Xu Zhe-Xin, Pang Jiayi, Anzai Akiyuki, DeAngelis Gregory C
Department of Brain and Cognitive Sciences, Center for Visual Science, University of Rochester, Rochester, NY, USA.
Department of Neurobiology, Harvard Medical School, Boston, MA, USA.
bioRxiv. 2025 May 19:2024.10.29.620928. doi: 10.1101/2024.10.29.620928.
Vision is an active process. We move our eyes and head to acquire useful information and to track objects of interest. While these movements are essential for many behaviors, they greatly complicate the analysis of retinal image motion-the image motion of an object reflects both how that object moves in the world and how the eye moves relative to the scene. Our brain must account for the visual consequences of self-motion to accurately perceive the 3D layout and motion of objects in the scene. Traditionally, compensation for eye movements (e.g., smooth pursuit) has been modeled as a simple vector subtraction process. While these models are effective for pure eye rotations and 2D scenes, we show that they fail to apply to more natural viewing geometries involving combinations of eye rotation and translation. We develop theoretical predictions for how perception of object motion and depth should depend on the observer's inferred viewing geometry. Through psychophysical experiments, we demonstrate novel perceptual biases that manifest when different viewing geometries are simulated by optic flow, in the absence of physical eye movements. Remarkably, these biases occur automatically, without training or feedback, and are well predicted by our theoretical framework. A neural network model trained to perform the same tasks exhibits neural response patterns similar to those observed in macaque area MT, suggesting a possible neural basis for these adaptive computations. Our findings demonstrate that the visual system automatically infers viewing geometry from optic flow and flexibly attributes components of image motion to either self-motion or depth structure according to the inferred geometry. Our findings unify previously separate bodies of work by showing that the visual consequences of self-motion play a crucial role in computing object motion and depth, thus enabling the visual system to adaptively perceive a dynamic 3D environment.

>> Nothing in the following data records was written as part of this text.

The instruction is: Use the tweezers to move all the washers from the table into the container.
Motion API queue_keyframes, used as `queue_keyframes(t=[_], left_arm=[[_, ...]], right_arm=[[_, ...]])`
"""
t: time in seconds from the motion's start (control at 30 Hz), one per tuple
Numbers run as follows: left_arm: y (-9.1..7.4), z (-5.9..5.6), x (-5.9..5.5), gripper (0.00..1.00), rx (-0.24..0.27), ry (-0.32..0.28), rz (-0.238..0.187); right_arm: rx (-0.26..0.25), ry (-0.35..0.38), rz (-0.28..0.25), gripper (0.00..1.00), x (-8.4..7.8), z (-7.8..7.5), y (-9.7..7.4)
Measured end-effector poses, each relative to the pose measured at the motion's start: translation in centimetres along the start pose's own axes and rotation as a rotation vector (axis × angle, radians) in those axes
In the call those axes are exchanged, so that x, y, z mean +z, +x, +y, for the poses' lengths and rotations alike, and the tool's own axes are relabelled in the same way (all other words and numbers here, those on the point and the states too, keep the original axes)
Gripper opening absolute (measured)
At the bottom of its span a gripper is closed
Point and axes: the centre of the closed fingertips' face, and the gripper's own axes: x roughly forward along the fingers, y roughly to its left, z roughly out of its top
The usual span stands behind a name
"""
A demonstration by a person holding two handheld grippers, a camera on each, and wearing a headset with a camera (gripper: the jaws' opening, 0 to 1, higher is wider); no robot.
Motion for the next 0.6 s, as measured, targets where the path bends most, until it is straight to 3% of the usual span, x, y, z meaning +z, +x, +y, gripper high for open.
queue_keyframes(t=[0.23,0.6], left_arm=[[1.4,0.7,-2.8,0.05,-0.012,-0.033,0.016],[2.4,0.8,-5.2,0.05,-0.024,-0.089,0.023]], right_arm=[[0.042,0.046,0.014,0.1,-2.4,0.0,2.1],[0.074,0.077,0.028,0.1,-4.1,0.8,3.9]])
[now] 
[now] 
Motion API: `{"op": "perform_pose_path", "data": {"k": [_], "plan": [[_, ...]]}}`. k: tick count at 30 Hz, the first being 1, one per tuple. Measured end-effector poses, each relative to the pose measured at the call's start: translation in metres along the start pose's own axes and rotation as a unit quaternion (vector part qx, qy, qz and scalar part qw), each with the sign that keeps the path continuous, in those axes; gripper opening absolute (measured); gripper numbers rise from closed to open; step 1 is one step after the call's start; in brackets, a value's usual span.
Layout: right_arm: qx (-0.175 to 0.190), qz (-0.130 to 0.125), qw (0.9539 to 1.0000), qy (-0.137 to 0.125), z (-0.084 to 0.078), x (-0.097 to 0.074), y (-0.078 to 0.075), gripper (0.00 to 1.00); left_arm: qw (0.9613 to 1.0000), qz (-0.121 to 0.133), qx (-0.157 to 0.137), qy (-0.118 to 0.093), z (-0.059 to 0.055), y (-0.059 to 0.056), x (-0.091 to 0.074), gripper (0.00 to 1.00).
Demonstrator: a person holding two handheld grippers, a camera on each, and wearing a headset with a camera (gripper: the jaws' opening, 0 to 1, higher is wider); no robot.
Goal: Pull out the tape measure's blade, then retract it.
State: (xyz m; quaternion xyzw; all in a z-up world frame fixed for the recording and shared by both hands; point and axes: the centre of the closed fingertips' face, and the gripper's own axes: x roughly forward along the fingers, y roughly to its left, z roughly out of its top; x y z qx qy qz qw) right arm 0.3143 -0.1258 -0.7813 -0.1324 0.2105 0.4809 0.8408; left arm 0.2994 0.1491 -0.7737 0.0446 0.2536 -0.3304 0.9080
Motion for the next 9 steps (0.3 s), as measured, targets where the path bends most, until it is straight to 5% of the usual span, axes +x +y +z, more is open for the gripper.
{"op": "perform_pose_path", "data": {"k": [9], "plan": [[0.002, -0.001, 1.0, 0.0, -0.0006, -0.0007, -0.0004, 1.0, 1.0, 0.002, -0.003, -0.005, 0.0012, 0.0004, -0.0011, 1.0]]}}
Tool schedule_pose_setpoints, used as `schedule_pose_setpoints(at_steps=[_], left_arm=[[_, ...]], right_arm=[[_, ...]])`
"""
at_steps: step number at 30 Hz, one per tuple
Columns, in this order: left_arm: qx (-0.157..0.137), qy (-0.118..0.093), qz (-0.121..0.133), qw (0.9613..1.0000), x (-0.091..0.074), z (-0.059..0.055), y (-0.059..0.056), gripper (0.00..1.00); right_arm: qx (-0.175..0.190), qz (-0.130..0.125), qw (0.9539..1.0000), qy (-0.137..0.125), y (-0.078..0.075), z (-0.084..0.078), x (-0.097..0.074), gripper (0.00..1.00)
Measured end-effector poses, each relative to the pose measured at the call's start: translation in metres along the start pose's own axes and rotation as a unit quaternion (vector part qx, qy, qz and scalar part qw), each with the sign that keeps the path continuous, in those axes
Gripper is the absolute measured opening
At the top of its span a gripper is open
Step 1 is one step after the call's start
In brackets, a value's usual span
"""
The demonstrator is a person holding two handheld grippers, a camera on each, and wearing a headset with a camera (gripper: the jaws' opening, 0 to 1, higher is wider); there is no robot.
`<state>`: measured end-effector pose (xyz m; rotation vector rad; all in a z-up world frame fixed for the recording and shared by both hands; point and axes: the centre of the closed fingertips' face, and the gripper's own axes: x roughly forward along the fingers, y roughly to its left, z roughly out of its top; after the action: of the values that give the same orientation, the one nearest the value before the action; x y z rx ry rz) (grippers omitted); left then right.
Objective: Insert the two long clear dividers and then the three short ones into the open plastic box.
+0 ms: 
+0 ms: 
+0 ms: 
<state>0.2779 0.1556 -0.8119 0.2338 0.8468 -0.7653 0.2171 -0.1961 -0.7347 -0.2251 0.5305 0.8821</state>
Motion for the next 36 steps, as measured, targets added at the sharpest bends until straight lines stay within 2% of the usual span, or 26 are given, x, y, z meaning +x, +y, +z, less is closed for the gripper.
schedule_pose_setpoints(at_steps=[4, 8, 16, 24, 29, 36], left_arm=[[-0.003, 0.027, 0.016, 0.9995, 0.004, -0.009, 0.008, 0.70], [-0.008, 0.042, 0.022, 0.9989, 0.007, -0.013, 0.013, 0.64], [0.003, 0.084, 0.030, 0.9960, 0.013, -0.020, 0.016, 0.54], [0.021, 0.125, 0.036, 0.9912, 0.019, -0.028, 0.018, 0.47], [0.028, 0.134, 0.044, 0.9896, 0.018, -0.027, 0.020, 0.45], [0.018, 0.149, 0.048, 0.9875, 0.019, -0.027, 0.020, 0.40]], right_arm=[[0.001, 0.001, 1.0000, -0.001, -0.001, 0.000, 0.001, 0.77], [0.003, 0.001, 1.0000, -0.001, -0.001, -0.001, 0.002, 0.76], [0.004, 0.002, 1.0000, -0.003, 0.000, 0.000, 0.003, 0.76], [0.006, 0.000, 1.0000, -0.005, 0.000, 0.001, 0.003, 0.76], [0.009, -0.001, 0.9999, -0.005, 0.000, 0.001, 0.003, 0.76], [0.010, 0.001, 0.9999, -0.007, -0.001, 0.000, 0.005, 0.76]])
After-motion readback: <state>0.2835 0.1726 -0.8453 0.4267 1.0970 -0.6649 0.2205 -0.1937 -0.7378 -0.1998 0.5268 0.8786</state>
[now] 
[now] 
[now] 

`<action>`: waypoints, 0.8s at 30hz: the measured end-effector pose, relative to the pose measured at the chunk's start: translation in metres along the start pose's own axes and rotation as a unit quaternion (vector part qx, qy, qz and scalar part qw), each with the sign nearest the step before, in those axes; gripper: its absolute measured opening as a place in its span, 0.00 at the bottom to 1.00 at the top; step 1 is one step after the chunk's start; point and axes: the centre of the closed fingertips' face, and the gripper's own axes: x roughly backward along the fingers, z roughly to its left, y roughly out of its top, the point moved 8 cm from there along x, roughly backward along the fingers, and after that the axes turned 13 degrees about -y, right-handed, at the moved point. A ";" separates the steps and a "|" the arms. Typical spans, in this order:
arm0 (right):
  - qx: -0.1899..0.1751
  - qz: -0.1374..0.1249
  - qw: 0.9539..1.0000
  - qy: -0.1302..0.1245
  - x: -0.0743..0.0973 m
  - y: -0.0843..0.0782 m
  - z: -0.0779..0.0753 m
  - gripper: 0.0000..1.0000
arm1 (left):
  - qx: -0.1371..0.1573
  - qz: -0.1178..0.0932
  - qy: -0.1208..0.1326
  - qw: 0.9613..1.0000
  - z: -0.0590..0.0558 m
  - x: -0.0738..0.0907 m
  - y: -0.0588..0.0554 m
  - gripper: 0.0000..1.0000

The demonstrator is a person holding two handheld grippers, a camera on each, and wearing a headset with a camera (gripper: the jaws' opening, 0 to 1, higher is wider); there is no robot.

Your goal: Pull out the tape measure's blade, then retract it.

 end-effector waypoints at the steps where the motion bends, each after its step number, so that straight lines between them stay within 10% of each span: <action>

视觉是一个主动的过程。我们移动眼睛和头部以获取有用信息并跟踪感兴趣的物体。虽然这些运动对许多行为至关重要,但它们极大地复杂化了视网膜图像运动的分析——物体的图像运动既反映了该物体在世界中的运动方式,也反映了眼睛相对于场景的运动方式。我们的大脑必须考虑自身运动的视觉后果,以便准确感知场景中物体的三维布局和运动。传统上,对眼球运动(例如,平稳跟踪)的补偿被建模为一个简单的向量减法过程。虽然这些模型对于纯眼球旋转和二维场景有效,但我们表明它们不适用于涉及眼球旋转和平移组合的更自然的观察几何结构。我们针对物体运动和深度的感知如何依赖于观察者推断的观察几何结构提出了理论预测。通过心理物理学实验,我们证明了在没有实际眼球运动的情况下,当通过光流模拟不同的观察几何结构时会出现新的感知偏差。值得注意的是,这些偏差会自动出现,无需训练或反馈,并且我们的理论框架能很好地预测它们。一个经过训练执行相同任务的神经网络模型表现出与猕猴MT区观察到的类似的神经反应模式,这表明了这些适应性计算可能的神经基础。我们的研究结果表明,视觉系统会根据光流自动推断观察几何结构,并根据推断出的几何结构灵活地将图像运动的组成部分归因于自身运动或深度结构。我们的研究结果通过表明自身运动的视觉后果在计算物体运动和深度中起着关键作用,从而统一了以前分开的工作,使视觉系统能够自适应地感知动态三维环境。